Among the entries below, retype exactly the lines starting with the one with "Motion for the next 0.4" and going on through the one with "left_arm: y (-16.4", but not the pictures.
--- RECORDS FOR THE TASK Enclosed Below ---
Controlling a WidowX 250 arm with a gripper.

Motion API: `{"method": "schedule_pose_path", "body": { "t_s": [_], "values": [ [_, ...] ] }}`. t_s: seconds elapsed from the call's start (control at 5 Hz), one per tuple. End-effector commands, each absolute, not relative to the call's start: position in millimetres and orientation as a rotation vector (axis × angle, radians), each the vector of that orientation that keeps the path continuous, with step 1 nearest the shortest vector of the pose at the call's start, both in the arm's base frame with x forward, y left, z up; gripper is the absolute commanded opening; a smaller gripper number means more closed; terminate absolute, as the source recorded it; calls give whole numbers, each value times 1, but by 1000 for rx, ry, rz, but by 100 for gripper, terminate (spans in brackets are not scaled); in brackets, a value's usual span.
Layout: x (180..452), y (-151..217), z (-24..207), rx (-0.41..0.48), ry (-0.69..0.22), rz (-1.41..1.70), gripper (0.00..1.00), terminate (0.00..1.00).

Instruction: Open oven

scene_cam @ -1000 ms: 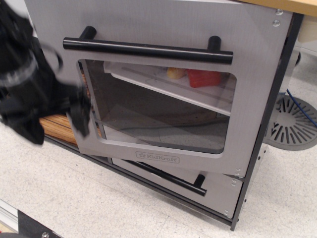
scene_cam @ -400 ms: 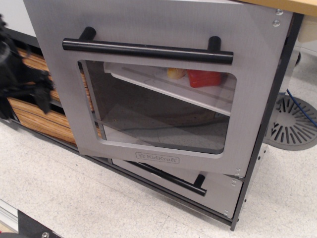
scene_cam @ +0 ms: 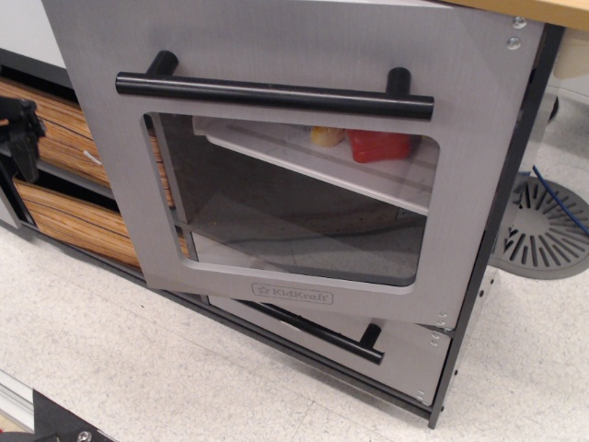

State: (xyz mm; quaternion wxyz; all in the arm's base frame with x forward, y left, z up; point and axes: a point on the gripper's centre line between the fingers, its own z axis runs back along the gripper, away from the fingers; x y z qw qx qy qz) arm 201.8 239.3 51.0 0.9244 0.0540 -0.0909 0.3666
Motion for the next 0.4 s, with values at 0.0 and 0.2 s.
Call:
{"method": "schedule_pose_path", "body": {
  "t_s": [0.0,0.2],
  "values": [
    [233,274,81,111,-253,967,100,0],
    [256,267,90,93,-285,1047,100,0]
  ]
}}
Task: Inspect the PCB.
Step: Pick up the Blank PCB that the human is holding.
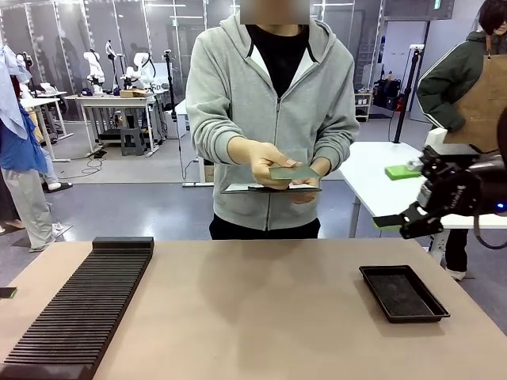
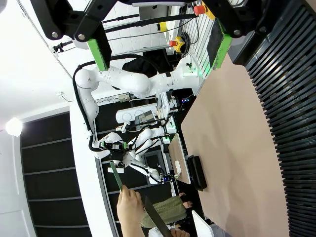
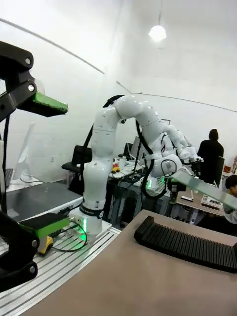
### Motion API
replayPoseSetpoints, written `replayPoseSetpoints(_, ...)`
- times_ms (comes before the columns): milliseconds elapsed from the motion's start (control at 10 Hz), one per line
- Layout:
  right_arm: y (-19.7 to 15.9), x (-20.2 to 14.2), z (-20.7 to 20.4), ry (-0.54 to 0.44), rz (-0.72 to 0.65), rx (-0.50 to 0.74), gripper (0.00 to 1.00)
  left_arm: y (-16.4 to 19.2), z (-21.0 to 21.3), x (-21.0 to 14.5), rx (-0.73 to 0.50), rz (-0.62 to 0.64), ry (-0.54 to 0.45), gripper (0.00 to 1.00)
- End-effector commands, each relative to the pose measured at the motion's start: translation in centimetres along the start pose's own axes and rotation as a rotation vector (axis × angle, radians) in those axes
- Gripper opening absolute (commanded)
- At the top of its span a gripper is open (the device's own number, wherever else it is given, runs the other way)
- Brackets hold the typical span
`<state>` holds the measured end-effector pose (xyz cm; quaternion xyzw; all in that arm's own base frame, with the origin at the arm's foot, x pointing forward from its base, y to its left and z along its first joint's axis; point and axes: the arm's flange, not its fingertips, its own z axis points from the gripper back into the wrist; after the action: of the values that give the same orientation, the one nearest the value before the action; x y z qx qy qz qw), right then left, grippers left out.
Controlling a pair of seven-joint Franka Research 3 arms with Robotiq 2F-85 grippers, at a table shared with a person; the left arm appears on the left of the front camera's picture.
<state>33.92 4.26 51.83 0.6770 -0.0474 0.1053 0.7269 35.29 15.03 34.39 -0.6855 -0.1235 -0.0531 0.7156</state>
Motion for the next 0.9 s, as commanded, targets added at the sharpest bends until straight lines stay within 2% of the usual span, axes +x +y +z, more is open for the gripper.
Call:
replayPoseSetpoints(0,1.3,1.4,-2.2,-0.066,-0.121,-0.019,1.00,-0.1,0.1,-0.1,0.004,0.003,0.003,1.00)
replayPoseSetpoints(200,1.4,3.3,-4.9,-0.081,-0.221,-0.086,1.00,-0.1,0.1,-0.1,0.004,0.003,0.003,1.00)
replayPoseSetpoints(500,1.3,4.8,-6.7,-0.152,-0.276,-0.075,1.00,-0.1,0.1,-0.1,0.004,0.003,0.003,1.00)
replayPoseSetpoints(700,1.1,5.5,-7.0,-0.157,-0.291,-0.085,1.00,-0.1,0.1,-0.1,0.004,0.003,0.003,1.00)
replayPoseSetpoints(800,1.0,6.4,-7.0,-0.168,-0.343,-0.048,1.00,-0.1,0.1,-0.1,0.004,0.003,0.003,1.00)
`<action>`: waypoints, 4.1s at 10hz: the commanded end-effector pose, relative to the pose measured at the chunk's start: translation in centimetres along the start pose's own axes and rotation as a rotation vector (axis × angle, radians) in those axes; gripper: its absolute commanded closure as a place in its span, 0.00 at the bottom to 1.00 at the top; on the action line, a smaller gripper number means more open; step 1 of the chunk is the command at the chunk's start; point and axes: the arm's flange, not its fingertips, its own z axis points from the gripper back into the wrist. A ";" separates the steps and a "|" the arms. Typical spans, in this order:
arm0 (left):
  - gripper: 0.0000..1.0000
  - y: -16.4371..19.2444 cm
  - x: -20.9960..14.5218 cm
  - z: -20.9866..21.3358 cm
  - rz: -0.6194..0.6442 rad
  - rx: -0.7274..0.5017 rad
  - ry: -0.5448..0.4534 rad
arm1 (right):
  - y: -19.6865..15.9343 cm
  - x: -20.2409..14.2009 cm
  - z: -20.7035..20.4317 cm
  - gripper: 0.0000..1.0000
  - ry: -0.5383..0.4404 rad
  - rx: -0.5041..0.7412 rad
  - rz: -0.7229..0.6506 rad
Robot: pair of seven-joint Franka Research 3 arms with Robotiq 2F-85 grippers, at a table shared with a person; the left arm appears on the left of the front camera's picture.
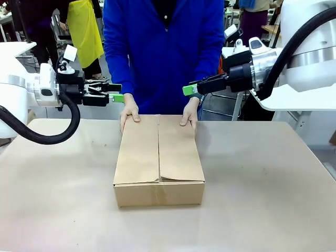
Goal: Pack the gift set into the box.
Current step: Press and hold the closed box until the human finishes sealing it.
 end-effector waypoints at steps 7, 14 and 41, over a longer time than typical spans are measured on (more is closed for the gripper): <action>0.00 1.4 -9.1 -3.2 -0.056 -0.172 0.109 | -4.6 -9.4 -8.4 0.00 -0.010 0.054 0.366; 0.00 1.0 -11.8 -5.8 -0.043 -0.327 0.237 | -7.0 -13.2 -10.0 0.00 0.100 0.157 0.400; 0.00 0.7 -11.6 -5.8 -0.065 -0.349 0.246 | -7.7 -14.1 -10.1 0.00 0.115 0.165 0.332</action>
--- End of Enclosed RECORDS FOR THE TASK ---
### ANSWER SPACE
Motion for the next 0.4 s, with values at 0.0 and 0.2 s.
Call:
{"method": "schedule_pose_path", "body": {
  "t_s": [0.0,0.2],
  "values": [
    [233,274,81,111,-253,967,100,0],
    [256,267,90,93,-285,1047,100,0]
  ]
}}
Task: Inspect the PCB.
Step: Pick up the Blank PCB that the human is holding.
### Motion API
replayPoseSetpoints, written `replayPoseSetpoints(_, ...)`
- times_ms (comes before the columns): milliseconds elapsed from the motion's start (control at 10 Hz), one per line
- Layout:
  right_arm: y (-19.7 to 15.9), x (-20.2 to 14.2), z (-20.7 to 20.4), ry (-0.54 to 0.44), rz (-0.72 to 0.65), rx (-0.50 to 0.74), gripper (0.00 to 1.00)
  left_arm: y (-16.4 to 19.2), z (-21.0 to 21.3), x (-21.0 to 14.5), rx (-0.73 to 0.50), rz (-0.62 to 0.64), ry (-0.54 to 0.45), gripper (0.00 to 1.00)

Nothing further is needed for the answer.